Collected data entries:
<<<<

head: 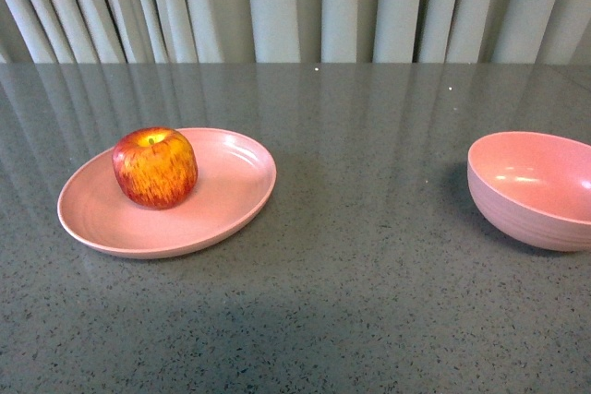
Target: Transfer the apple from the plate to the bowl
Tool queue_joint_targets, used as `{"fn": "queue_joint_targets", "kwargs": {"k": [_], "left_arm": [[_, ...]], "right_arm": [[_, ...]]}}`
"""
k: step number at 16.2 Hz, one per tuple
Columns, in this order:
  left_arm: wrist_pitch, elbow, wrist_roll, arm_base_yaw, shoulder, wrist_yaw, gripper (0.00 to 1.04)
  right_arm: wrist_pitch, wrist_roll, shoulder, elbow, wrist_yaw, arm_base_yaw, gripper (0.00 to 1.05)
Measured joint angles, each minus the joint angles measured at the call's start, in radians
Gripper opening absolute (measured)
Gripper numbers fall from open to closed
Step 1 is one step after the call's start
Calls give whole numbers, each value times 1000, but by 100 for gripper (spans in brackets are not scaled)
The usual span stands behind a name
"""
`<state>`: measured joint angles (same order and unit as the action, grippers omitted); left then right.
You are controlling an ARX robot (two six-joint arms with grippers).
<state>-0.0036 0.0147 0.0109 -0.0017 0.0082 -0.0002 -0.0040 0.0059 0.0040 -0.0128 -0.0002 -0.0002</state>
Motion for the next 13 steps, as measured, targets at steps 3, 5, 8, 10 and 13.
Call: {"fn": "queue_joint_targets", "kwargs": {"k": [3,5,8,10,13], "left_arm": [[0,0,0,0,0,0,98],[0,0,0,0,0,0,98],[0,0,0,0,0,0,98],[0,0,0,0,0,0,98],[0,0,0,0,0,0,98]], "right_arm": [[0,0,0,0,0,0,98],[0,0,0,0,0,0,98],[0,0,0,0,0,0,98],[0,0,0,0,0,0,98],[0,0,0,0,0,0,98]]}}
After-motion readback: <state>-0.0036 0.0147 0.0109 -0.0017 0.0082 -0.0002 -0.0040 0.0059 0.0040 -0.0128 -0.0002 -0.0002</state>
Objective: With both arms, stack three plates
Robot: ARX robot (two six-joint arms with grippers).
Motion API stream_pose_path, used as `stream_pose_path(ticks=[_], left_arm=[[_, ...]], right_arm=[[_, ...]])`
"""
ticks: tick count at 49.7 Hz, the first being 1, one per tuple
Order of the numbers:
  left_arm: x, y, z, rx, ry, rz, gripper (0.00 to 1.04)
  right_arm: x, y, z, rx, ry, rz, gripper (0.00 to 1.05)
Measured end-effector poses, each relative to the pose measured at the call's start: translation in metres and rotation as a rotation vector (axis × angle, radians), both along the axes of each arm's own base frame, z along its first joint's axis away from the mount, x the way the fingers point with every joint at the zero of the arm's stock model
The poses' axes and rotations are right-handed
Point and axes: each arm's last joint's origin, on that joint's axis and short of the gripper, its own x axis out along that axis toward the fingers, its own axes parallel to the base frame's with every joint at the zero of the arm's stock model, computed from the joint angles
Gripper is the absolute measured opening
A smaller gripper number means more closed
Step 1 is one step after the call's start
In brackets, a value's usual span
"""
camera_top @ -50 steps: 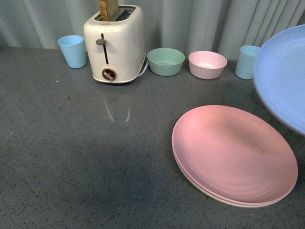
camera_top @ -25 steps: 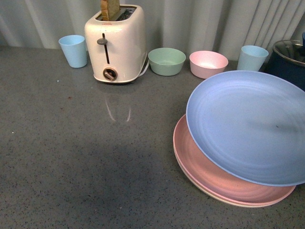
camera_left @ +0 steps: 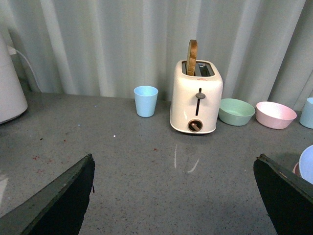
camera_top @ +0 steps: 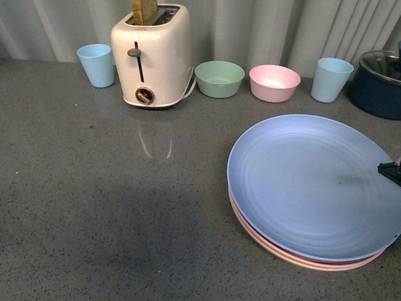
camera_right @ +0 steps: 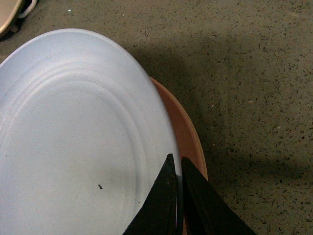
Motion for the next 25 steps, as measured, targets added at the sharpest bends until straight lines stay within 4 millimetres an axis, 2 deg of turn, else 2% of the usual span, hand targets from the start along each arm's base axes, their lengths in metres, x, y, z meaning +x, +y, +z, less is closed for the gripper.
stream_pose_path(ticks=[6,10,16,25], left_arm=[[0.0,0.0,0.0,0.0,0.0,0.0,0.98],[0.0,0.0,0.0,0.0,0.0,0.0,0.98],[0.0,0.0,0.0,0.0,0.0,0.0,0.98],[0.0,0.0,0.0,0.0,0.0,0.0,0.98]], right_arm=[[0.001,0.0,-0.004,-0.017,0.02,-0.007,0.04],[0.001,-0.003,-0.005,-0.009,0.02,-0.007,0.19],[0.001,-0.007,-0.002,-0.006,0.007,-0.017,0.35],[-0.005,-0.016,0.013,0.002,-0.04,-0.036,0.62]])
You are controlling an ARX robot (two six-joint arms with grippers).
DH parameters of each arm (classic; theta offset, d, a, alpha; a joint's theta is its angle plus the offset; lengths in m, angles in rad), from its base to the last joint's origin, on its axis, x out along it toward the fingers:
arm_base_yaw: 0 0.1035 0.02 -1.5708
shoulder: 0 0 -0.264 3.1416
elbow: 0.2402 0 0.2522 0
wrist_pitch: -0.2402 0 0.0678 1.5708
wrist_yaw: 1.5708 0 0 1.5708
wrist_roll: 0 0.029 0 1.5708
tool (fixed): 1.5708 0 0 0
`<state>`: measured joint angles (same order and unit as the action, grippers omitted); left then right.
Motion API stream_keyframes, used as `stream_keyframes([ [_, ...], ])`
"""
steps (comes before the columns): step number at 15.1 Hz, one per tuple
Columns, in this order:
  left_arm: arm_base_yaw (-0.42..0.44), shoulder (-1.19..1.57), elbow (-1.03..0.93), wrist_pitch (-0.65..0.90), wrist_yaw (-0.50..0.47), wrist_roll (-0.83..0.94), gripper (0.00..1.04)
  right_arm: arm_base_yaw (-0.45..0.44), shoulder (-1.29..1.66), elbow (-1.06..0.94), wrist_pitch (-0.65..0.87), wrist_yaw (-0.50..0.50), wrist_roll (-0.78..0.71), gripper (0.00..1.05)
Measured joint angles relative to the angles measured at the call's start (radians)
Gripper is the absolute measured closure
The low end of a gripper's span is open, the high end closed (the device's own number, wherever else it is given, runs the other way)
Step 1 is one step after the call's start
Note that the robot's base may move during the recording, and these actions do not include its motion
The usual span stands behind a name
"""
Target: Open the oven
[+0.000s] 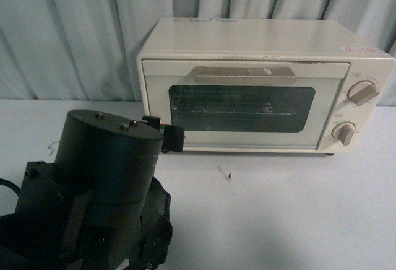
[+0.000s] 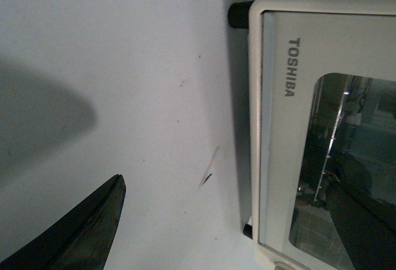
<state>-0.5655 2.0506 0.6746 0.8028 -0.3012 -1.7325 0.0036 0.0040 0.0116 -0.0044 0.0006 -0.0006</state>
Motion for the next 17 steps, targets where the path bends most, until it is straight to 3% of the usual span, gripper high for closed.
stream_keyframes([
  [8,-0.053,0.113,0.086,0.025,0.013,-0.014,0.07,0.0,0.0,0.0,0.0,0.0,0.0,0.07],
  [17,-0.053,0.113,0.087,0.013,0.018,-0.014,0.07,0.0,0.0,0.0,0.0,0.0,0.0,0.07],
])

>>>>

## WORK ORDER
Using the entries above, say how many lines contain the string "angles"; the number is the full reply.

## WRITTEN RESPONSE
6